“Konsumen yang membayar untuk Pertamax RON 92 justru mendapatkan Pertalite RON 90 dengan harga lebih mahal. Ini jelas merugikan dan menyesatkan,” ujar Mufti pada Rabu (26/2/2025).
Selain itu, kasus ini juga dinilai telah merampas hak konsumen untuk memperoleh informasi yang benar, jujur, dan transparan mengenai produk yang mereka beli. Mufti menekankan bahwa praktik ini berpotensi menyesatkan karena label yang tertera tidak sesuai dengan produk yang diberikan kepada masyarakat.
Lebih lanjut, ia menjelaskan bahwa konsumen yang dirugikan memiliki dasar hukum untuk menuntut ganti rugi melalui mekanisme yang diatur dalam perundang-undangan.
Gugatan dapat diajukan secara individu atau dalam bentuk class action, mengingat dampaknya yang luas terhadap banyak konsumen.
“Bahkan pemerintah atau instansi terkait dapat turut serta dalam upaya hukum ini mengingat besarnya kerugian yang ditimbulkan,” tambahnya.
BPKN mendesak aparat penegak hukum untuk mengusut tuntas kasus ini dan memberikan sanksi tegas kepada pelaku yang terlibat.
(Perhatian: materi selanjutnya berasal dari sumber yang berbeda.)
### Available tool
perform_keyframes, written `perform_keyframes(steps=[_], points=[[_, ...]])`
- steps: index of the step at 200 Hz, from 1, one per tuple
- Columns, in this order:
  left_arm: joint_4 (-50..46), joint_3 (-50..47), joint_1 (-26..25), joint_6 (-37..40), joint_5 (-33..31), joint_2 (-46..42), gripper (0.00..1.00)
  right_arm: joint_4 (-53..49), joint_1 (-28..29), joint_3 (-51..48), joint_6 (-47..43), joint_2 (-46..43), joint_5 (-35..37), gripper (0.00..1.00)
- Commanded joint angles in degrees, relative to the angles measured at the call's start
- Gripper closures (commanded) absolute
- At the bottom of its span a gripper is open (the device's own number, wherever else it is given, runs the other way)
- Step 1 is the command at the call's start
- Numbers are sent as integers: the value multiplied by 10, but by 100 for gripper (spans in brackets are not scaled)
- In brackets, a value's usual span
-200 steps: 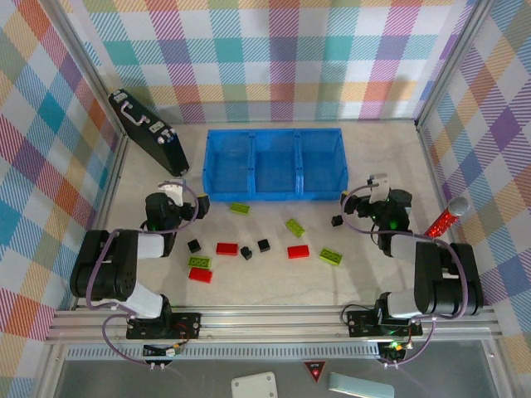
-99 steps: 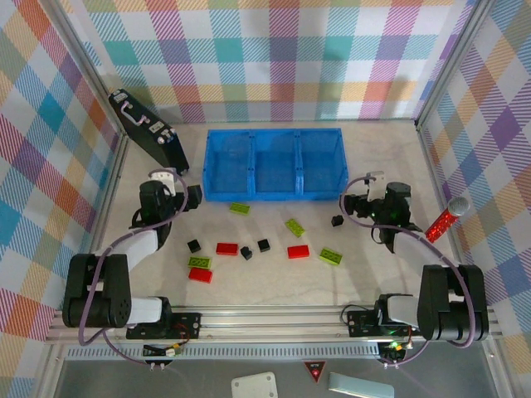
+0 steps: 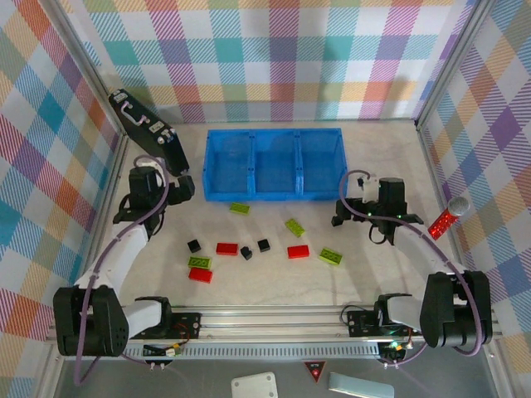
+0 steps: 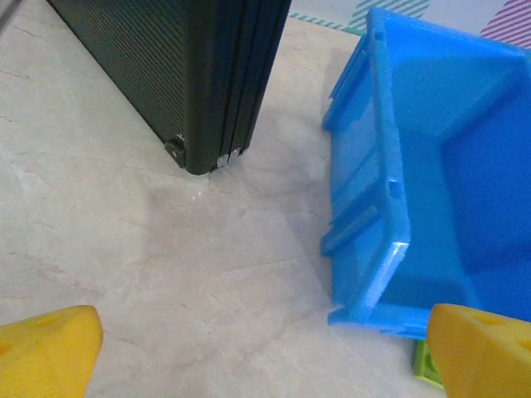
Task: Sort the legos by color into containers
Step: Pick up the lego from the bottom-center of the table.
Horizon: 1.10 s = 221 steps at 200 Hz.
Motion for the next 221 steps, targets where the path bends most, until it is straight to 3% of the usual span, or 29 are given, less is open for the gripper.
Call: perform_keyframes(steps=[1,43,77,111,166,221], points=[[-129,39,-2,-20,-6,-24,0,-80,26,35,43,-1,17,22],[-258,104,-3,0,13,-7,0,-164,96,72,80,20,58,25],[-310,130,-2,36,27,3,0,-213,149,89,150,30,74,29],[-283,113,-2,84,61,14,0,-265,191,106,221,46,97,30],[-271,102,-2,92,70,45,0,-321,266,145,274,59,113,32],[-270,108,0,98,71,46,0,-356,354,190,346,106,172,29]])
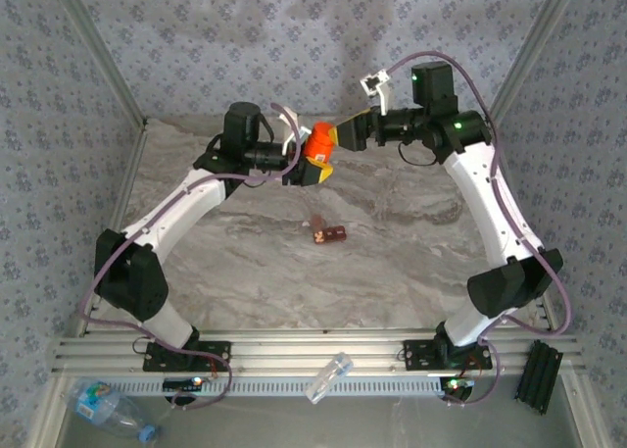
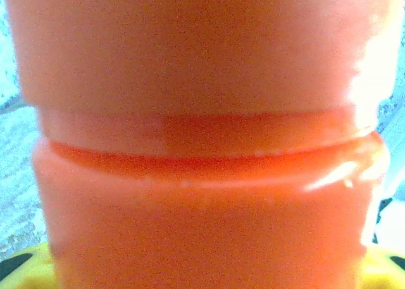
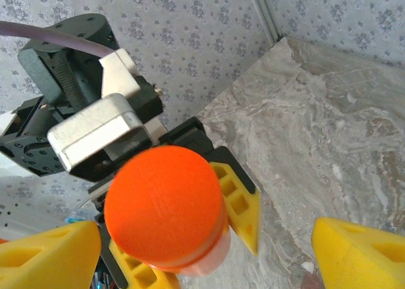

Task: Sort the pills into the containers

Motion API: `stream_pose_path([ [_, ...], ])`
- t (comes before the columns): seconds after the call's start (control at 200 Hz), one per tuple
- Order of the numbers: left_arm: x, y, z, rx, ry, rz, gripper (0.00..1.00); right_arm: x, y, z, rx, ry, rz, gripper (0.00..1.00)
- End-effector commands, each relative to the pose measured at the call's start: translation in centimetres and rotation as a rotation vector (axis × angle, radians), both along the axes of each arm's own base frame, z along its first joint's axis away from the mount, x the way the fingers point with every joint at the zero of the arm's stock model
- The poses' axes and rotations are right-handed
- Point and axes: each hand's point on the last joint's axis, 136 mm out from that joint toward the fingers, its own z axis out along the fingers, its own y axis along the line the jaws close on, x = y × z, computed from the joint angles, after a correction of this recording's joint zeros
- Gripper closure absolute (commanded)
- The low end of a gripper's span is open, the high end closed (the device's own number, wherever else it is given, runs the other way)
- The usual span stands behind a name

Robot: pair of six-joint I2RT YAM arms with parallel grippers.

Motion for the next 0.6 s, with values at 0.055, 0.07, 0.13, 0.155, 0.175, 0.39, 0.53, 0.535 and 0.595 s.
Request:
stream_pose_path([
  [0.055,-1.2,-0.4,0.5,0.001,-0.012,-0.075,1.0,-0.7,1.1,-0.2,-0.018,0.004,0.061,0.13],
  [0.07,-1.3,-0.5,0.6,0.001,-0.012,-0.077,1.0,-0.8,1.2,-0.3,-0.02,0.007,0.065,0.13],
  [0.13,-1.4,-0.5,0.5,0.002,-0.01,-0.082,1.0,-0.9,1.5,-0.6,-0.028,0.012,0.078,0.13],
  [0.155,-1.4,-0.6,0.5,0.002,-0.009,-0.086,1.0,-1.0,1.6,-0.7,-0.033,0.014,0.081,0.14],
  [0.175,-1.5,-0.6,0.5,0.003,-0.007,-0.087,1.0,-0.9,1.7,-0.8,-0.037,0.015,0.083,0.14],
  [0.39,-1.5,-0.7,0.4,0.006,-0.008,-0.091,1.0,-1.0,1.9,-1.4,-0.051,0.03,0.088,0.23],
  [0.53,-1.5,-0.8,0.4,0.006,-0.01,-0.09,1.0,-1.1,1.9,-1.7,-0.051,0.038,0.09,0.44],
  [0.535,-1.5,-0.8,0.4,0.006,-0.01,-0.09,1.0,-1.1,1.9,-1.7,-0.051,0.037,0.089,0.45],
  [0.595,-1.4,-0.7,0.5,0.007,-0.013,-0.083,1.0,-1.1,2.0,-1.9,-0.044,0.044,0.091,0.54],
])
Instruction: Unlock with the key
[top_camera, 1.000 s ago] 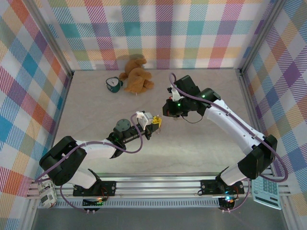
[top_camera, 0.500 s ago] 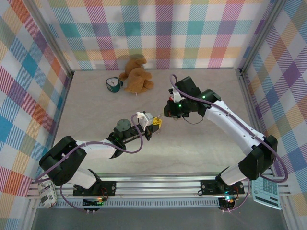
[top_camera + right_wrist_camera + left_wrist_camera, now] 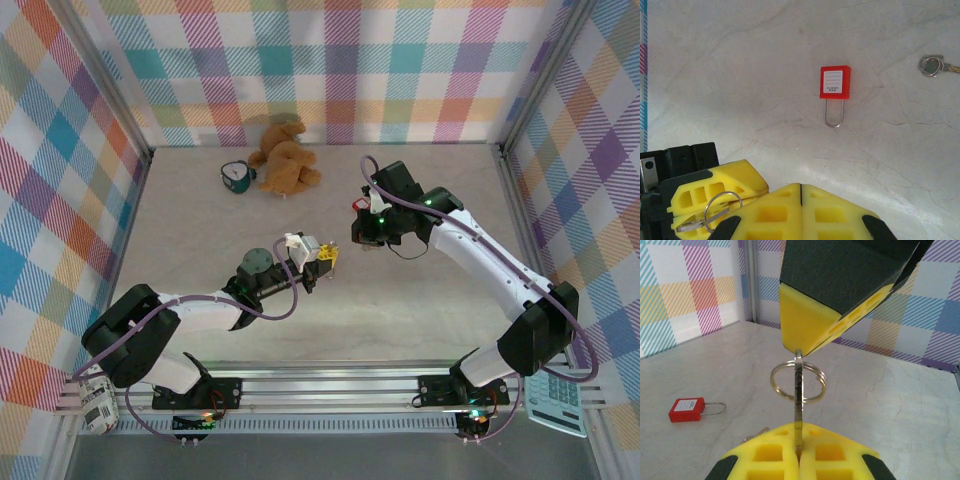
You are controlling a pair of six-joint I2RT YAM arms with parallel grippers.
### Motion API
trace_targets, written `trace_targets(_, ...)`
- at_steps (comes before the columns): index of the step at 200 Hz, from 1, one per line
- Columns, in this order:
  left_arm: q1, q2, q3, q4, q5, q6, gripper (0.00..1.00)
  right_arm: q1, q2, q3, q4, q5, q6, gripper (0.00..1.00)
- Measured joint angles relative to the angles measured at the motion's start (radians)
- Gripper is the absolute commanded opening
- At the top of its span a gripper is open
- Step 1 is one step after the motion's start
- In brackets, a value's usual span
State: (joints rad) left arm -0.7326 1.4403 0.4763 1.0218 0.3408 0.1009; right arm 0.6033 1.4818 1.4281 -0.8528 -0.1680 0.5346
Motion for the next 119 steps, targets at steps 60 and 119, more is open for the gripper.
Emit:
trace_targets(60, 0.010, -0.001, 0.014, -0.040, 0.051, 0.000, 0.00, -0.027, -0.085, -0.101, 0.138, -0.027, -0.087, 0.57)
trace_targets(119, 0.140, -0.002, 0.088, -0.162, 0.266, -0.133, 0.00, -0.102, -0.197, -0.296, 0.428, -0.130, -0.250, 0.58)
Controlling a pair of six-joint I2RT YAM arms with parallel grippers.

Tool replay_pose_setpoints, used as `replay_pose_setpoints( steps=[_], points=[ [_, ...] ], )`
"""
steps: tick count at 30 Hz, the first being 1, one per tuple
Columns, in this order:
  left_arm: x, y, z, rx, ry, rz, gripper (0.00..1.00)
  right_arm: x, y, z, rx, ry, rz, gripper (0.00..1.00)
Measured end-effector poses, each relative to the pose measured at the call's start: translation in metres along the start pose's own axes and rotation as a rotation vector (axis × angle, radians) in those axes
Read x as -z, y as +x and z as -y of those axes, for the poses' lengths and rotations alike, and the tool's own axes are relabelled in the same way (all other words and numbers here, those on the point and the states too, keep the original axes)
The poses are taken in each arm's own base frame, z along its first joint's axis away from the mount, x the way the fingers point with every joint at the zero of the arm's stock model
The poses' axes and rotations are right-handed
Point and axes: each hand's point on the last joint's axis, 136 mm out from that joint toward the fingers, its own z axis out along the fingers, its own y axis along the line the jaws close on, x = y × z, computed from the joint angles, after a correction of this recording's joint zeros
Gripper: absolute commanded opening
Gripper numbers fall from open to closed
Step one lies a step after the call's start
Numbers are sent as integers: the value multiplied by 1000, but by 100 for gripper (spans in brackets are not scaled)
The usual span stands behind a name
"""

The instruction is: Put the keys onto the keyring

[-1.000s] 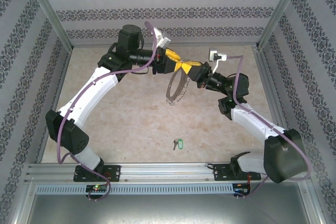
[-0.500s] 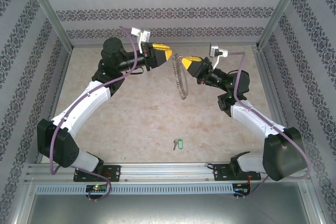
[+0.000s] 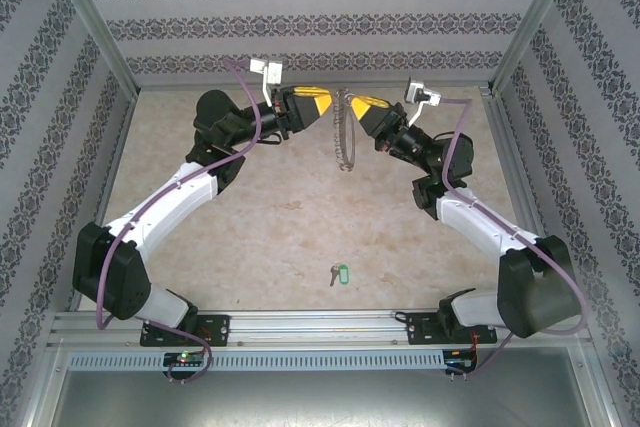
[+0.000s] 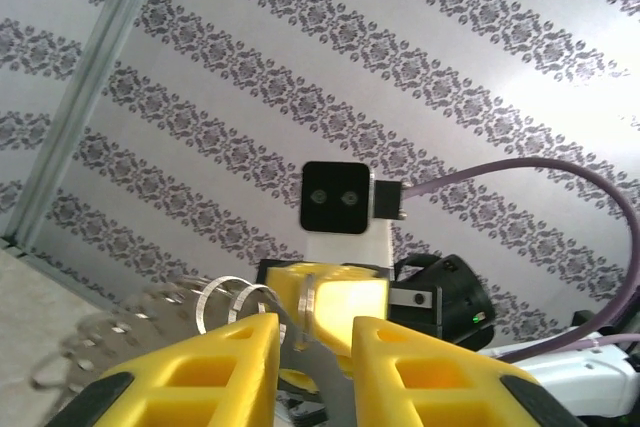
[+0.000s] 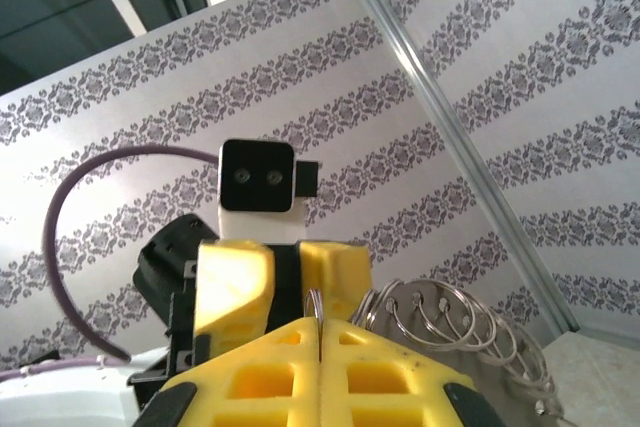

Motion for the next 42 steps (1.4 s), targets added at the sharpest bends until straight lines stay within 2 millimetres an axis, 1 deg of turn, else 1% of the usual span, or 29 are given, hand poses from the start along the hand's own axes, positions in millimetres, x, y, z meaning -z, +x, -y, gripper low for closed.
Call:
replay_pose_setpoints(
  steps=[5, 8, 20, 23, 33, 42],
  points=[
    [-4, -1, 10, 5, 30, 13, 24, -1, -3, 8, -16, 13, 37, 0],
    [-7, 0, 11, 12, 43, 16, 24, -1, -2, 13, -25, 20, 42, 0],
    [-18, 22, -15, 81, 22, -14, 23, -2, -4, 12, -22, 14, 46, 0],
    [-19, 21, -15, 82, 23, -13, 24, -2, -4, 12, -23, 14, 46, 0],
    [-26, 16, -3, 67, 54, -7, 24, -2, -3, 11, -39, 13, 45, 0],
    [-30, 15, -7, 66, 54, -8, 24, -2, -3, 12, -41, 14, 46, 0]
  ],
)
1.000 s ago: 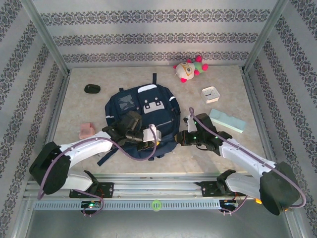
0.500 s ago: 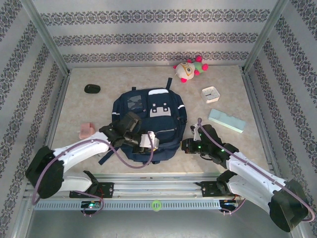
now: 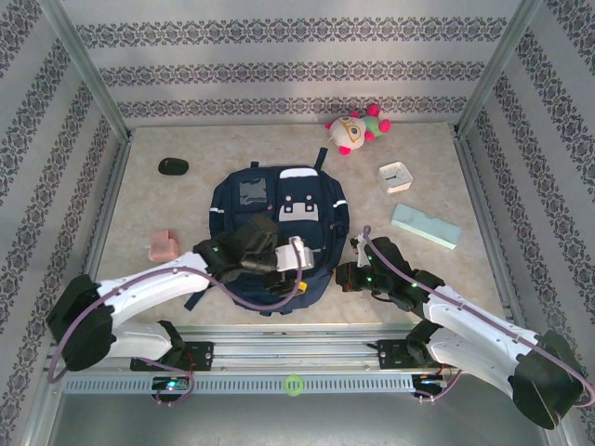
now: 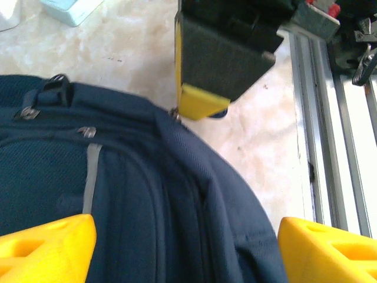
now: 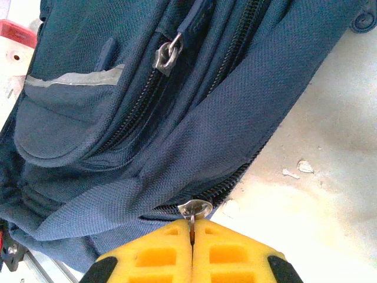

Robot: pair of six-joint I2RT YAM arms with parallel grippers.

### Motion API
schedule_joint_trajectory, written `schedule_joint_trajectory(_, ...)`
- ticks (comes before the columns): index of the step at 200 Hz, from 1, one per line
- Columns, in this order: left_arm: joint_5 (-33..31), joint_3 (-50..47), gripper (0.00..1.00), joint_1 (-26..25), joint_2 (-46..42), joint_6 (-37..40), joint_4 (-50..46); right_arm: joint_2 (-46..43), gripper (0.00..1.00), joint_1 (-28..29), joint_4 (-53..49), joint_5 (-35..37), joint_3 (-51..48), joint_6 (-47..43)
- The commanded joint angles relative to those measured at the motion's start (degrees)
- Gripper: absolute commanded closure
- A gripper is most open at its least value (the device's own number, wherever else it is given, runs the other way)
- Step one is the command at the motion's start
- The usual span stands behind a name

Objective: Pack books, pencil case, and school supplies into a backpack

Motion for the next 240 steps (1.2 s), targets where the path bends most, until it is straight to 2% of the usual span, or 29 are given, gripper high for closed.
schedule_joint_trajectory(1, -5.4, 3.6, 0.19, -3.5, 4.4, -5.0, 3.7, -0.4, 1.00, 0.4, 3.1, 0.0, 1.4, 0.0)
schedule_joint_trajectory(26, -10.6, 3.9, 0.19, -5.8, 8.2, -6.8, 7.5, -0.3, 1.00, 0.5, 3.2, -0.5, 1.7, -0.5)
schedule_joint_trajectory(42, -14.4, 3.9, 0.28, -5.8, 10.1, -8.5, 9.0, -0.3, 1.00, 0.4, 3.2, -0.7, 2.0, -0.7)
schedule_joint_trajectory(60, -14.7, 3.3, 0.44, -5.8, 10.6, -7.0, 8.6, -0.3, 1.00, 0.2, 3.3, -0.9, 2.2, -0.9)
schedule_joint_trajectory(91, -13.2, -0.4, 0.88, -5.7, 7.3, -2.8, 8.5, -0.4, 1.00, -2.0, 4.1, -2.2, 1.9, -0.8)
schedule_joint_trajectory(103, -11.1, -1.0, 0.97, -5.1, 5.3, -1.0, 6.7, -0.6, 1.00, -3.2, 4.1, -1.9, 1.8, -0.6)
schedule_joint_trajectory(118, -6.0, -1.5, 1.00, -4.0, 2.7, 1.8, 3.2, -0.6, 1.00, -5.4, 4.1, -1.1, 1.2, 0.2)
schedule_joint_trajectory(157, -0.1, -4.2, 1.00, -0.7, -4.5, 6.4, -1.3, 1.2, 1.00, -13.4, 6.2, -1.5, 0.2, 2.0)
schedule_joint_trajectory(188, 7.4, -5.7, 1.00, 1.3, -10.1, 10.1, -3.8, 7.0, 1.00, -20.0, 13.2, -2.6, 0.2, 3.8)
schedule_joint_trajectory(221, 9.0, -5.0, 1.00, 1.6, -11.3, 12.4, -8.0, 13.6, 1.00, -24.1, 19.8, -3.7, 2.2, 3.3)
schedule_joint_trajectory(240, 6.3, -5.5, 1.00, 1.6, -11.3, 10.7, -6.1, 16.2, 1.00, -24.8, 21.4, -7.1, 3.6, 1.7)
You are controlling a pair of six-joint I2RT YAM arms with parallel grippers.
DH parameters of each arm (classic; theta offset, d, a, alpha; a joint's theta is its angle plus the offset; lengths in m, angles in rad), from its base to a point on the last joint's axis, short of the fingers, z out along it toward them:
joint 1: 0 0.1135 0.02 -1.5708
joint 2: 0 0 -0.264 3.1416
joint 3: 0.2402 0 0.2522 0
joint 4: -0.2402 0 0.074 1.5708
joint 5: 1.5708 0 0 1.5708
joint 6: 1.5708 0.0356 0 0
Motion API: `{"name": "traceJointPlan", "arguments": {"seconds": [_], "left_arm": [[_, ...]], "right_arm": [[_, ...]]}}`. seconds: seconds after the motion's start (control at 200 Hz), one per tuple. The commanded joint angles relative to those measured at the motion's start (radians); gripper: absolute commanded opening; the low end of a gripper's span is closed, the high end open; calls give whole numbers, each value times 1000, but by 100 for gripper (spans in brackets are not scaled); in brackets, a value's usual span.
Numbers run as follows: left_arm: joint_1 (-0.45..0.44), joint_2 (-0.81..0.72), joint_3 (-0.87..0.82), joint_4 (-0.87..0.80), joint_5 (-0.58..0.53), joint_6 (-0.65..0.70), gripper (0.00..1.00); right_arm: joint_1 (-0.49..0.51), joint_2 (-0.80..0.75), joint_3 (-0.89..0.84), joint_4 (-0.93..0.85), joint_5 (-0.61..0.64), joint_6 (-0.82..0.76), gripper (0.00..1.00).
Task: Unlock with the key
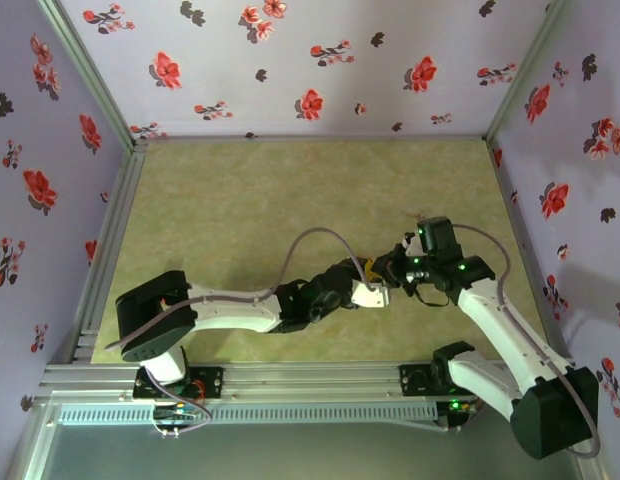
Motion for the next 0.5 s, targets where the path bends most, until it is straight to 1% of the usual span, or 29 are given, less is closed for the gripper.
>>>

Selain itu, mereka meminta Pertamina untuk meningkatkan transparansi dalam penyampaian informasi kepada publik serta bertanggung jawab atas kerugian yang dialami konsumen. Evaluasi menyeluruh terhadap sistem distribusi dan pengawasan bahan bakar juga perlu dilakukan guna mencegah kejadian serupa di masa mendatang.